Sie sind keine gebürtigen Lüneburger, aber fühlen sich in der Stadt inzwischen zu Hause. Beide in Nordrhein-Westfalen geborenen kennen sich seit Ende der 90er Jahre aus der Musikalienbranche und trafen sich in Lüneburg dann zufällig wieder.
Aus der spontanen Idee, die bei einem Gespräch entstand, entwickelte sich ein Konzept zum Buch. Zusammen mit Steffen Fahl setzten sie dieses Konzept in 2018 um.

Der Unterhaltungscharakter steht bei der Publikation im Vordergrund. Von Hebammen über Politiker, Verwaltungsbeamte, Einzelhändler, Schauspieler, Künstler, Musiker, Tunten, Architekten, Dramaturgen, Sportler, Vertretern von Institutionen, Gastronomen, Türsteher, Rosenverkäufer oder Leute aus der Presselandschaft bis hin zu HospizbegleiterInnen werden im Buch möglichst facettenreich verschiedene Personen aus dem Lüneburger Leben vorgestellt. Zu sehen sind nicht nur die gezeichneten Selbstportraits, sondern auch ein Foto dazu (zum Vergleich). Außerdem erfährt man einiges über die LüneburgerInnen, wie zum Beispiel das Sternzeichen oder die "Wohnzeit" in Lüneburg. Sind es gebürtige LüneburgerInnen oder Zugezogene? Was ist ihr Lebensmotto?

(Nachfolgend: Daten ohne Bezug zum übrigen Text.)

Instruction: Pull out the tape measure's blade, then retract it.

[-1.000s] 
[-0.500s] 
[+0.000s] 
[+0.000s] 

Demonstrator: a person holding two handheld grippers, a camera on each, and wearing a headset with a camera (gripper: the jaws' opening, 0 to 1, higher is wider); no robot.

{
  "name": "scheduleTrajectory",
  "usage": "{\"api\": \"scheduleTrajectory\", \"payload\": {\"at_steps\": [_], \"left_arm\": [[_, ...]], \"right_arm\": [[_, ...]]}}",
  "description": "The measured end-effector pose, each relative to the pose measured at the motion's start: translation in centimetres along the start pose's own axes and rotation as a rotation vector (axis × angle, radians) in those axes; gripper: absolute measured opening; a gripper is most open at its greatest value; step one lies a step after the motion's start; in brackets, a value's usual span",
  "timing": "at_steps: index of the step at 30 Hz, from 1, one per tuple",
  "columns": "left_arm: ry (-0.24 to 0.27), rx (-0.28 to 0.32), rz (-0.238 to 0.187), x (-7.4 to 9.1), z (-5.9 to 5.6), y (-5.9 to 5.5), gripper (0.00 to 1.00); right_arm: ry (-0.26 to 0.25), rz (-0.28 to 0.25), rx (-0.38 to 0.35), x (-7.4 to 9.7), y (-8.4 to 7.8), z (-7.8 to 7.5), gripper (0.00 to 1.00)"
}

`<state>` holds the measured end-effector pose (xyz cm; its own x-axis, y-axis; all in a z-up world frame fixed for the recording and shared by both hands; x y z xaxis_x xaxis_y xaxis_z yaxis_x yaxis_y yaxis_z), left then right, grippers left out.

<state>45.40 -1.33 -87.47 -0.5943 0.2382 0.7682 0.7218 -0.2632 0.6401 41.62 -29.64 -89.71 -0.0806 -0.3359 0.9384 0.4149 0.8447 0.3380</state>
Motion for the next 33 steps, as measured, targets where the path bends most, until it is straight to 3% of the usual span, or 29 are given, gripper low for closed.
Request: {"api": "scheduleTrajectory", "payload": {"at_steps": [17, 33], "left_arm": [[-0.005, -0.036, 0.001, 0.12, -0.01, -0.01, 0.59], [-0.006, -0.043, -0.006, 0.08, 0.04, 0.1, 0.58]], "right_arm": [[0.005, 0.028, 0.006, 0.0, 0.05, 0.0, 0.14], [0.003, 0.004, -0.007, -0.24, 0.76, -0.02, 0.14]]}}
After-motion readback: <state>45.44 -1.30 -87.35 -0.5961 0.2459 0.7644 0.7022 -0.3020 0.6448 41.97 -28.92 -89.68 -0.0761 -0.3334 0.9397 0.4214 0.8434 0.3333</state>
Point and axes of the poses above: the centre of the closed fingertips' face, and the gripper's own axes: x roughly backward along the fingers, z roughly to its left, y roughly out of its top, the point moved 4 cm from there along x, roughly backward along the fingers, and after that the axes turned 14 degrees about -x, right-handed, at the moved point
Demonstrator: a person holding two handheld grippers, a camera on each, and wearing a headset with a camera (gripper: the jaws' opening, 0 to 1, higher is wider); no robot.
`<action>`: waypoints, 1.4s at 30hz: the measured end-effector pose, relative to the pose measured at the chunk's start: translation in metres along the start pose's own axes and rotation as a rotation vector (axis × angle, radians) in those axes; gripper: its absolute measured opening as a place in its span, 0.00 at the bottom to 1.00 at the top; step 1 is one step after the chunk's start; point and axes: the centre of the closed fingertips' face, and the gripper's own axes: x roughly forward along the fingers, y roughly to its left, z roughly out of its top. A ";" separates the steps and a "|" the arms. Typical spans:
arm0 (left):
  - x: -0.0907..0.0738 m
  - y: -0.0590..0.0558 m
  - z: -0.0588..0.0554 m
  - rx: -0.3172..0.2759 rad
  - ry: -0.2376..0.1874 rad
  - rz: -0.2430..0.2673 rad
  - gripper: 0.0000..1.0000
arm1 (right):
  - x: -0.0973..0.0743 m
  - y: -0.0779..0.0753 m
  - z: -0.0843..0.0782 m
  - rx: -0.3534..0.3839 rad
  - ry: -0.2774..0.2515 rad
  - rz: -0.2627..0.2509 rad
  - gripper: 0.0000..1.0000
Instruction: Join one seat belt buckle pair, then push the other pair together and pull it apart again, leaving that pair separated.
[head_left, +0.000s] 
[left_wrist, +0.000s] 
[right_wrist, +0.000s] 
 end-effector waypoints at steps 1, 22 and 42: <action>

Die Personen, die sich gezeichnet haben, sind zum Beispiel Oberbürgermeister Mädge, die Sängerin und Songwriterin Miss Allie, die Bloggerin Kate Gelinsky alias Kate Glitter, der Schauspieler Gerry Hungbauer, der Sternekoch Michael Röhm, die Künstlerin Anja Struck, der Künstler Ole Ohlendorf, der Antiquitätenhändler Joachim Fahrenkrug, der Musiker Henning Basse, die Einzelhändler Florian Rollert und Cornelius Schnabel, die Politikerin Hana Weissmann, der Fotograf Thomas Meier, der Versicherungsagent und Fußballtrainer Matthias Merz, die Frisörmeisterin Tülay Kurt oder der Fußballer Manfred Nietzsche.